Once the email and OTP were confirmed, the session switched into a logged-in state. At that point I basically had everything I needed from the authentication part in order to continue understanding the referral flow.
emailSigninRequest = session.post(
"https://www.perplexity.ai/xxx/xxx/xxx/xxx",
data={
"email": userMail,
"callbackUrl": "https://www.perplexity.ai/xxxxxxxxxx",
"redirect": "false",
"useNumericOtp": "true",
"csrfToken": session.cookies.get("next-auth.csrf-token").split("%7C", 1)[0],
"json": "true",
}
)
now we successfully logged in with a student email and have all the information we need to simulate the referral attributes.
Step 3: Download Comet
Now I needed to understand what happens when you download Comet. After signing in and completing the OTP step, the system redirects you to a link that triggers the Comet installer. That redirect is basically the signal the backend uses to register that the user downloaded the browser.
So in my script, I just followed that redirect. Even without actually installing anything, hitting that link counted as the download event on the backend.
Step 4: Prompt Comet
This part was honestly the most annoying. Comet is a full desktop app, not a website, so I couldn’t just open DevTools and see what was going on. I had to proxy my whole system through Burp Suite just to catch its traffic.
Once I did that, I finally saw what Comet sends when you open it and when you ask it something. That was the missing piece. The system expects the user to actually do one prompt after downloading, so I needed a way to trigger that same kind of activity.
The logic I used was pretty straightforward. Comet always shows a bunch of suggested questions when it loads, so I took that idea and just picked one suggestion at random. I also made a bunch of simple question patterns like “what is {query}” or “explain {query}” or “tell me about {query}.” Then I let the script grab a suggestion, grab a pattern, combine them, and send it.
Nothing smart, nothing magical. It just ends up looking like a new user asking the AI something completely normal. That one prompt is what satisfies the last part of the referral flow.
That was it. Download done, prompt done, referral counted. Whole thing took around ten seconds.
It Wasn't Enough for Me
After using the script for a day or two, I realized I really hated carrying my laptop everywhere. It felt slow, heavy, and honestly just annoying to pull out every time someone said “yeah sure, sign me up.”
So I did the next obvious thing.
I installed Termux on my Samsung S24, set up a PRoot Ubuntu 22.04 environment with everything I needed, and moved the whole workflow to my phone. That was it. Now I could walk around campus with just my phone and run everything on the spot.
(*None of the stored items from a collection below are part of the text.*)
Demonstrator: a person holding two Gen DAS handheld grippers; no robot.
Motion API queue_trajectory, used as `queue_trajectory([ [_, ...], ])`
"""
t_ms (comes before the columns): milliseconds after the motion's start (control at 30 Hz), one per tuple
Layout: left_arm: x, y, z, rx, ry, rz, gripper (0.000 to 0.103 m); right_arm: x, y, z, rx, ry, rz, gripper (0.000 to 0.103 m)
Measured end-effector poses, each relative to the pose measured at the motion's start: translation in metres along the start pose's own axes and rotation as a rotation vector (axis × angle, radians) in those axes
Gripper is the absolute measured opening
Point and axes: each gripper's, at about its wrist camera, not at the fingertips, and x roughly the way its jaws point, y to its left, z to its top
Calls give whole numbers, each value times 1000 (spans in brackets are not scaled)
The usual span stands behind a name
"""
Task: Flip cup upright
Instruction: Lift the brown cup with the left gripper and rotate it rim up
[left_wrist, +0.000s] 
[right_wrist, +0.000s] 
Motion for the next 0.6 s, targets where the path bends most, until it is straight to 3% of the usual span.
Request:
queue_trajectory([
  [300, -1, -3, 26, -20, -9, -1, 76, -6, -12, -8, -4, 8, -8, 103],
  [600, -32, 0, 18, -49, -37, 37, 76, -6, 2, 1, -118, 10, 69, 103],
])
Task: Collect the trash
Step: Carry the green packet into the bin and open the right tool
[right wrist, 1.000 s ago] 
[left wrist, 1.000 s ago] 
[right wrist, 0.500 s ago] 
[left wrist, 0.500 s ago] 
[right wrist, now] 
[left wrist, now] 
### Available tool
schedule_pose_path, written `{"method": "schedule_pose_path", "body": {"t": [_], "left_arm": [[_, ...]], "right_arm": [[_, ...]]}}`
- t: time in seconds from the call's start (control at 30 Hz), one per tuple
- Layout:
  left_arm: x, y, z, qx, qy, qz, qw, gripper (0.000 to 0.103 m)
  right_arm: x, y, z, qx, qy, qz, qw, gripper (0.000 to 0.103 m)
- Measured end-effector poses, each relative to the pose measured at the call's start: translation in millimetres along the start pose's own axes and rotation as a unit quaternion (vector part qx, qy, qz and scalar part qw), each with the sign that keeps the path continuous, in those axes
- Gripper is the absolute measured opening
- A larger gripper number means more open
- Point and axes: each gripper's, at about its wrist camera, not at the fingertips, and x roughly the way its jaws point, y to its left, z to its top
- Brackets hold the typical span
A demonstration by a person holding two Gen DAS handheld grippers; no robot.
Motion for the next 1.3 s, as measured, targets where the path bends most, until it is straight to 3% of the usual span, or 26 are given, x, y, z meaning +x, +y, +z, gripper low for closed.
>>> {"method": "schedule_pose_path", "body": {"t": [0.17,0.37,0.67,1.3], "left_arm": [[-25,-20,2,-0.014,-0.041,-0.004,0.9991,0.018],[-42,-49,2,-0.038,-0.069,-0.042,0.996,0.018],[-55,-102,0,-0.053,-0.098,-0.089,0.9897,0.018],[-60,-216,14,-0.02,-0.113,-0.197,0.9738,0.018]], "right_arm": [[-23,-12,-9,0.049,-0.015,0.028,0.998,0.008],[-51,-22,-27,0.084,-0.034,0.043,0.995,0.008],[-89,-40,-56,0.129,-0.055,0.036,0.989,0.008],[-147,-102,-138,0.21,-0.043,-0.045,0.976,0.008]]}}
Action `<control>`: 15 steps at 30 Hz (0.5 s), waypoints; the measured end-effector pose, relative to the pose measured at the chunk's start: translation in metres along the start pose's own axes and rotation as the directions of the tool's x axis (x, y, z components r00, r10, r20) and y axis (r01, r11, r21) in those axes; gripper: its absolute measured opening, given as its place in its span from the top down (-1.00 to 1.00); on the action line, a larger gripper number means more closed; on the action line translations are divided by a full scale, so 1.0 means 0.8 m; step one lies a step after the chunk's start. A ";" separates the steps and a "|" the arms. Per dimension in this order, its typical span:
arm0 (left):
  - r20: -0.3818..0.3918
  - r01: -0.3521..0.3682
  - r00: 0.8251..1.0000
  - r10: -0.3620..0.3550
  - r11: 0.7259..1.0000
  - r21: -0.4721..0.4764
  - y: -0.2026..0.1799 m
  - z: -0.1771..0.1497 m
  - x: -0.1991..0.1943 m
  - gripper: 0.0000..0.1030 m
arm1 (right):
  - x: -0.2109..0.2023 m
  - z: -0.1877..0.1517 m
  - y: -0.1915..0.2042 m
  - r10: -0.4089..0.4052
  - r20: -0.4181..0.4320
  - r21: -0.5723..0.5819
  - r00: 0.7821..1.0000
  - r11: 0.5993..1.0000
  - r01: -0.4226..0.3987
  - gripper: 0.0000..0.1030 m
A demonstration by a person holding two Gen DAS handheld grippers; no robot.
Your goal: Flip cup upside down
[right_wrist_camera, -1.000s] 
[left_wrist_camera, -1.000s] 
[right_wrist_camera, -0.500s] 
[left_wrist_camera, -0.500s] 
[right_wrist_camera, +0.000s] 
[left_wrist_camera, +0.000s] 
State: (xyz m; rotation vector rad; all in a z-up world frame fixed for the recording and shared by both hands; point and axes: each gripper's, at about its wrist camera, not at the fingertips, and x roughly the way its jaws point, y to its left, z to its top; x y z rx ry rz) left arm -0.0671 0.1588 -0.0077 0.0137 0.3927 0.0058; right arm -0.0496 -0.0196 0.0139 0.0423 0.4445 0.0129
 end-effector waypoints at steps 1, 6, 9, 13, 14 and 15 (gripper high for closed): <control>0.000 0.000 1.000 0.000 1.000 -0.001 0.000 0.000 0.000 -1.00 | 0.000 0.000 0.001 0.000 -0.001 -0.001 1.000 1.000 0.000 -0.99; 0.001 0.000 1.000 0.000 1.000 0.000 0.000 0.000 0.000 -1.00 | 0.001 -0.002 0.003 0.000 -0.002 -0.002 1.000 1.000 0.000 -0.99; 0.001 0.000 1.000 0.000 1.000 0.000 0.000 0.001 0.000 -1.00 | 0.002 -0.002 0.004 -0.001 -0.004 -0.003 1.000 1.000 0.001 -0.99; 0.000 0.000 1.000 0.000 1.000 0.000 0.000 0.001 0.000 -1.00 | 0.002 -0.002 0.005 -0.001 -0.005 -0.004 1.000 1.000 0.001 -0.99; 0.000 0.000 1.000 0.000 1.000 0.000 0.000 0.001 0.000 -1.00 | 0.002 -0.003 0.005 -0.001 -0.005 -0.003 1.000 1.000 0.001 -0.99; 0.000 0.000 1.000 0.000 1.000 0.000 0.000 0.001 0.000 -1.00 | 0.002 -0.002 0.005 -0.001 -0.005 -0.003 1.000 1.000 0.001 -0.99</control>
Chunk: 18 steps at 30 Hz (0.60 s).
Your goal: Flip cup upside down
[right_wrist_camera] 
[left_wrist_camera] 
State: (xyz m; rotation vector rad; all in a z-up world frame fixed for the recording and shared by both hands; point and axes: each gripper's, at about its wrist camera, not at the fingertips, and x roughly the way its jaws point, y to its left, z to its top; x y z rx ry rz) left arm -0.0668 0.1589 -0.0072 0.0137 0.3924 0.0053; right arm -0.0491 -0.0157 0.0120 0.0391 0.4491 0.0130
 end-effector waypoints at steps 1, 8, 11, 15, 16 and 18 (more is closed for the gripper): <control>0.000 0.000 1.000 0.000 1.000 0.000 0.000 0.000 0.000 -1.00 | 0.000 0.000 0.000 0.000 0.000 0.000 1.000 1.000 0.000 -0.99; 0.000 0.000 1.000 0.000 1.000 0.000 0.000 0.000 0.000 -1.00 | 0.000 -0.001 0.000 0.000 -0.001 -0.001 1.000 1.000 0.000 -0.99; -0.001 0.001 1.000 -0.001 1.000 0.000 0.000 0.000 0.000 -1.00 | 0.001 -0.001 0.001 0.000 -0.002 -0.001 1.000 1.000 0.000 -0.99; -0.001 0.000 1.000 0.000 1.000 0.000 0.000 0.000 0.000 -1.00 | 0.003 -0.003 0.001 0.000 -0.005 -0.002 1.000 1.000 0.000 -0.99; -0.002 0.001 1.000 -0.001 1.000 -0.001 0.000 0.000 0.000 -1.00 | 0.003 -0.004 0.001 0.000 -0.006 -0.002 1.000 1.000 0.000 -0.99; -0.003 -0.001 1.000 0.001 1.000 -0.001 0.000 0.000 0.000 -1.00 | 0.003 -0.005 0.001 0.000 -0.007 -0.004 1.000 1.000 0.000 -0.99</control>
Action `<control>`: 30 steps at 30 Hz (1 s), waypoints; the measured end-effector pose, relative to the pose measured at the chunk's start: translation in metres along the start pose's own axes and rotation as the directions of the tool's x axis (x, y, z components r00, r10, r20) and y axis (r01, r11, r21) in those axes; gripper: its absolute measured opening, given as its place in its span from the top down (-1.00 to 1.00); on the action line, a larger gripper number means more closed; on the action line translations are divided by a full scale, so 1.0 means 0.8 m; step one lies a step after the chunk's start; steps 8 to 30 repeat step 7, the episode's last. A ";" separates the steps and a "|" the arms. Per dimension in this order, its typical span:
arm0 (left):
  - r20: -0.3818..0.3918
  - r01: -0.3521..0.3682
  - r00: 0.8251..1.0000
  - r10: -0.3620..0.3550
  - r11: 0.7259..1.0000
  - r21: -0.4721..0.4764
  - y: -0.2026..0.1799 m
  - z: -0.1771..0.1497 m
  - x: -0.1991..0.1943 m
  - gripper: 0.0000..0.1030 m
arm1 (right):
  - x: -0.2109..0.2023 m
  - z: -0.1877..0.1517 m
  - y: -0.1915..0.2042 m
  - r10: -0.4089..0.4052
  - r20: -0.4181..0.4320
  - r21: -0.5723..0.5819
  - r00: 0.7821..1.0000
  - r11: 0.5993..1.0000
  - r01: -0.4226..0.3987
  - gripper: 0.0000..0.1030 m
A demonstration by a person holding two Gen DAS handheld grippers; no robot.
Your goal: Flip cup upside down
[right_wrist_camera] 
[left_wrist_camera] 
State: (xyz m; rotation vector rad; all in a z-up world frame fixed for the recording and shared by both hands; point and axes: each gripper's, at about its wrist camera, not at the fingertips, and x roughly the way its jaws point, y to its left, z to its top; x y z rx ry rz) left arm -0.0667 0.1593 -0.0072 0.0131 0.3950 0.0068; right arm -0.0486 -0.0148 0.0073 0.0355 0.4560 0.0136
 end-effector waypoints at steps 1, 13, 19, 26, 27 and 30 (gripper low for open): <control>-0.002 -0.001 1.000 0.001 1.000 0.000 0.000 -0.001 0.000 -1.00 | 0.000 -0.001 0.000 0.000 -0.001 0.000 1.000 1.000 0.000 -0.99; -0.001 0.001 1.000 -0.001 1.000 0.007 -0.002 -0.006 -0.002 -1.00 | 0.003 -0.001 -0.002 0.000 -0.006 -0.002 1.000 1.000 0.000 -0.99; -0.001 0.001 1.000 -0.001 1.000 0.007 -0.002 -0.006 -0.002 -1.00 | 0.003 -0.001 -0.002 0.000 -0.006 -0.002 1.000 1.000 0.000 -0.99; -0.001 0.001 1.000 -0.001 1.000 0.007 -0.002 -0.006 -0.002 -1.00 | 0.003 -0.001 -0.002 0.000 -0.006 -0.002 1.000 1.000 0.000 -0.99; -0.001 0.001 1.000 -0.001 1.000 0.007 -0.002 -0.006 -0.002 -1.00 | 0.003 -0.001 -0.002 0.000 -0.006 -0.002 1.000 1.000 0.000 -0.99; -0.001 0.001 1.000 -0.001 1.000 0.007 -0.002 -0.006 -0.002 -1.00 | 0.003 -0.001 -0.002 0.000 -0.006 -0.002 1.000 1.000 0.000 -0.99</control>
By the end of the week, I had over 100 signups just from doing it this way.
The Downfall
Everything was going great. I was signing people up all day because it was fast and easy and I didn’t really have to think about it anymore. But then I had a thought I probably shouldn’t have had.
What if I could sign up non-educational emails?
So of course I tried it. And it worked. I was honestly surprised. I expected the system to block it right away, but it didn’t. I tried again with a Gmail address. Then with an Outlook address. Same result. And yes, the commission kept going up.
At that point I knew it was only a matter of time before something flagged. I wasn’t supposed to be able to do that and I knew it. Two weeks later, I woke up to an email saying I was removed from the Perplexity Partner Campaign.
I was a bit disappointed, but I also remembered the FAFO scale. It could have ended in a much worse way, so honestly I got off pretty lightly.
The FAFO Scale
If you don’t know it, FAFO stands for “Fuck Around and Find Out.” It’s the universal rule of curiosity and consequences. The more you experiment, the closer you get to the part where the system pushes back.
That’s what happened to me. I tested something I shouldn’t have, and I found out. The ban was the natural ending of the experiment, and honestly, I respected it. It proved that Perplexity’s systems catch behavior outside the rules eventually.
It also reminded me that curiosity and consequences are two sides of the same coin. You just have to be okay with whichever one shows up first.